**PROMPT:**
The listing that follows should be duplicated character for character.

**COLLECTED DATA:**

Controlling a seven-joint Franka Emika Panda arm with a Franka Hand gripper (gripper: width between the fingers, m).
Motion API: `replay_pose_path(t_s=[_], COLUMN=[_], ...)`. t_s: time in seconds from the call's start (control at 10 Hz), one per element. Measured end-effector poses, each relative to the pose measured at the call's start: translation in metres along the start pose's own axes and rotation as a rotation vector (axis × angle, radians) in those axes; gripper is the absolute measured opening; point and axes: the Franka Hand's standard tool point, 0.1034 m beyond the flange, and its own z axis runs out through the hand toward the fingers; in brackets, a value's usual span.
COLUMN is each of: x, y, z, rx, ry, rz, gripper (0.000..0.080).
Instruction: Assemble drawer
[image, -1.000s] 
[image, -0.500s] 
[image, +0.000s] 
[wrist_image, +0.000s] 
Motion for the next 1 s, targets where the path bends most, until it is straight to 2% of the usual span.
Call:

**WRITTEN RESPONSE:**
Controlling a seven-joint Franka Emika Panda arm with a Franka Hand gripper (gripper: width between the fingers, m).
Motion API: `replay_pose_path(t_s=[_], COLUMN=[_], ...)`. t_s: time in seconds from the call's start (control at 10 Hz), one per element. Measured end-effector poses, each relative to the pose measured at the call's start: translation in metres along the start pose's own axes and rotation as a rotation vector (axis × angle, radians) in those axes; gripper is the absolute measured opening; point and axes: the Franka Hand's standard tool point, 0.1034 m beyond the flange, and its own z axis runs out through the hand toward the fingers; in brackets, a value's usual span.
COLUMN is each of: x, y, z, rx, ry, rz, gripper (0.000..0.080).
Instruction: Assemble drawer
[image, -1.000s] 
[image, -0.500s] 
[image, +0.000s] 
[wrist_image, +0.000s] 
Motion for the next 1 s, targets where the path bends most, until it is straight to 2% of the usual span.
Call:

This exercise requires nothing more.